Postoperatively, patients are instructed move as much as they can tolerate from a pain standpoint. Clinical studies have demonstrated that patients recover and return to work significantly faster following endoscopic repair compared to the open repair. The incision for endoscopic repair is smaller and contained to the wrist, which has less cutaneous (skin) innervation compared to the adjacent skin of the more sensitive palm. There is also less dissection and disruption of soft tissues with the endoscopic approach, and clinical studies have shown that patients experience significantly less pain (at 3 months). The smaller incision has the added advantage of leaving a smaller scar after healing.

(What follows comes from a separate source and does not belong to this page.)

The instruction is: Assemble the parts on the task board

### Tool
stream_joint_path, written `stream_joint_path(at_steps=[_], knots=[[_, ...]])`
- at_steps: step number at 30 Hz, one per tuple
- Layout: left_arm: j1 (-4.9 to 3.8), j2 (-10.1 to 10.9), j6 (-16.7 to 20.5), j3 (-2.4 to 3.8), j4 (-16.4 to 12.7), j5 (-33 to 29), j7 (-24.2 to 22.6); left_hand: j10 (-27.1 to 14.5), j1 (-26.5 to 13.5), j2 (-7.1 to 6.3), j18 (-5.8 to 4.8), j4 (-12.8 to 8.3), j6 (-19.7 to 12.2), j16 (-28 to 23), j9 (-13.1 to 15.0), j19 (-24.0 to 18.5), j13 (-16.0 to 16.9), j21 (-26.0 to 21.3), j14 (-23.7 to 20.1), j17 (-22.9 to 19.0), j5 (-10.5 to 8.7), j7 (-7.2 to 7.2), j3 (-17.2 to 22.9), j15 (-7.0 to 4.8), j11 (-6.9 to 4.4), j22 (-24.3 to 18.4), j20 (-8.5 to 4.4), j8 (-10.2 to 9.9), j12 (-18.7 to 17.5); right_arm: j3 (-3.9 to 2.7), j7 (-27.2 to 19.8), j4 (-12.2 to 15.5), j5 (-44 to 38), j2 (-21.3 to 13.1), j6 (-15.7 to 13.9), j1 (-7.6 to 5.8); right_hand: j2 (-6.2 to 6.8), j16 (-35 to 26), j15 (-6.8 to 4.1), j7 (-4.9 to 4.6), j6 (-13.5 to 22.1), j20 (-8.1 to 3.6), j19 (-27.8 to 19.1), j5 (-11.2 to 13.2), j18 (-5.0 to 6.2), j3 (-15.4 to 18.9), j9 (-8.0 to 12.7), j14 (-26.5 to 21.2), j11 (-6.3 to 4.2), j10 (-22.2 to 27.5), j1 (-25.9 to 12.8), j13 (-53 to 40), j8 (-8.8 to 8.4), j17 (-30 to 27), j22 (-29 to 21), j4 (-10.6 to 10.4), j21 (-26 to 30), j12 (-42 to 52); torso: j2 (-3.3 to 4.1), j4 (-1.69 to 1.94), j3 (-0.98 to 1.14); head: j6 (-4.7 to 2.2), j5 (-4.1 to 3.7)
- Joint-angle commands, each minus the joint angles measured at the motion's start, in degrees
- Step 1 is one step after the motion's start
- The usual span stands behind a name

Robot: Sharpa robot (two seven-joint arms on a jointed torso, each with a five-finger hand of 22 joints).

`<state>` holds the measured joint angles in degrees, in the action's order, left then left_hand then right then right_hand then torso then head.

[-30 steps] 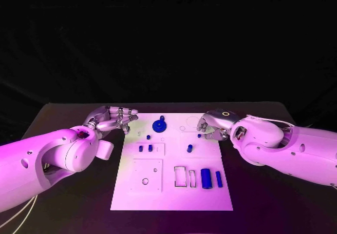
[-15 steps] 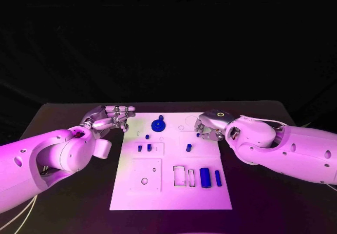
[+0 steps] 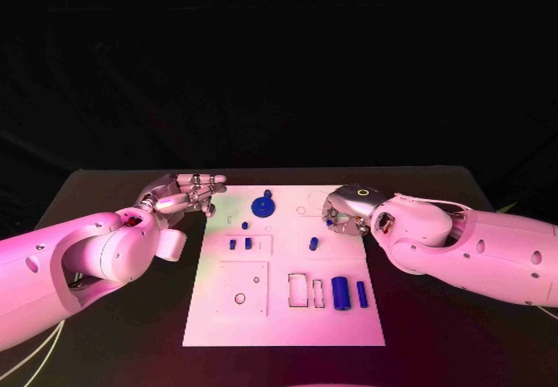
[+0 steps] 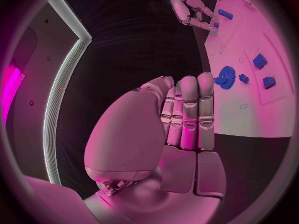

There is a slightly longer recovery time with the open repair.  A longer scar remains from longer incision. The combination of the larger incision and soft tissue disruption from open dissection results in the open carpal tunnel repair being associated with more pain postoperatively. There may be a slightly less, but not significant, chance of complications, secondary to the ability for direct surgical visualization with the open procedure.